Please contact us if you are interested in a workshop and presentation about healthy relationships, self-worth or communication tools.

“The crown of a good name surpasses them all.”
~Mishnah Avot 4:17

One of the most frequently quoted sages in the Talmud is Rabbi Shimon bar Yohai. He was a disciple of the famed Rabbi Akiva and said to be the author of the famous Jewish mystical book The Zohar. According to rabbinic legend, when Rabbi Shimon spoke out against the Roman emperor Hadrian, he was condemned to death and hid in a cave in the north of Israel with his son Eleazer for 13 years until Hadrian died and he felt it safe to emerge. The Talmud in Shabbat 33b recounts that they survived on dates and carob fruit from a carob tree that miraculously sprung up to hide the entrance of the cave along with a spring of water and that they studied Torah the entire time. When they emerged and Shimon saw the people busy with agricultural pursuits and not studying Torah, the power of his angry glances alone started killing people and a voice from heaven (bat kol) told him to return to the cave. He did so for another twelve months until another heavenly voice said it was time to reenter society again.
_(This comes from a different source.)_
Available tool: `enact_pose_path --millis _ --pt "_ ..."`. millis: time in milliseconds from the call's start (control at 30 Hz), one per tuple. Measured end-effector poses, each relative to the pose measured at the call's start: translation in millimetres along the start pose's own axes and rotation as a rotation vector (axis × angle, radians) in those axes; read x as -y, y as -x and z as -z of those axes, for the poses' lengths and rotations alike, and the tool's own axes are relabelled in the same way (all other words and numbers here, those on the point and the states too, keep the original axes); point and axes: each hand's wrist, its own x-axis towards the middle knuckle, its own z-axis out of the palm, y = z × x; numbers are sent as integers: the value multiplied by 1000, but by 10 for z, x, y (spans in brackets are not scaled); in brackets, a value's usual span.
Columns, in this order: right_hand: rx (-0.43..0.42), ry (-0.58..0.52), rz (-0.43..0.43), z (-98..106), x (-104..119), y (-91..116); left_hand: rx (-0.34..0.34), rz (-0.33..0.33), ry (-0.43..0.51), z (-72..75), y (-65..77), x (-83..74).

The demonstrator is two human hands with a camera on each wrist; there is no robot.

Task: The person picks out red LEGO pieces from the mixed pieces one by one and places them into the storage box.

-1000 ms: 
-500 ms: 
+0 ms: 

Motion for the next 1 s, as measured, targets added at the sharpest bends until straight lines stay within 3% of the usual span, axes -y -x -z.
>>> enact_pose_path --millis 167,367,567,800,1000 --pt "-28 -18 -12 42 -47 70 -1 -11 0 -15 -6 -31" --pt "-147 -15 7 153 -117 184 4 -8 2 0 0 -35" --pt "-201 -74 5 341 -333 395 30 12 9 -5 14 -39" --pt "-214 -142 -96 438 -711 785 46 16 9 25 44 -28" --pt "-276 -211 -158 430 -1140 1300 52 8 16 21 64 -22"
One of his better known sayings is from the Mishnah Avot 4:17, where he taught, “There are three crowns: the crown of Torah, the crown of Priesthood and the crown of Kingship – but the crown of a good name surpasses them all.”

The image of a “crown” is a symbol of authority and respect. Kingship and the priesthood are hereditary passed down from father to son from the House of David, or the descendants of Aaron. Even though the “crown of Torah” is earned by individual study and effort, Rabbi Shimon recognized that the most important symbol of authority and respect in the world is the one that comes with having a shem tov, a “good name.”

The reputation that you earn in the world is not simply the result of inherited status or intellectual acumen but rather the result of who you are as measured by what you say, what you do, and how you treat others every day. The real lesson is that having a shem tov, earning the greatest level of honor and respect from your peers, is totally in your hands and that power is one no one can ever take away.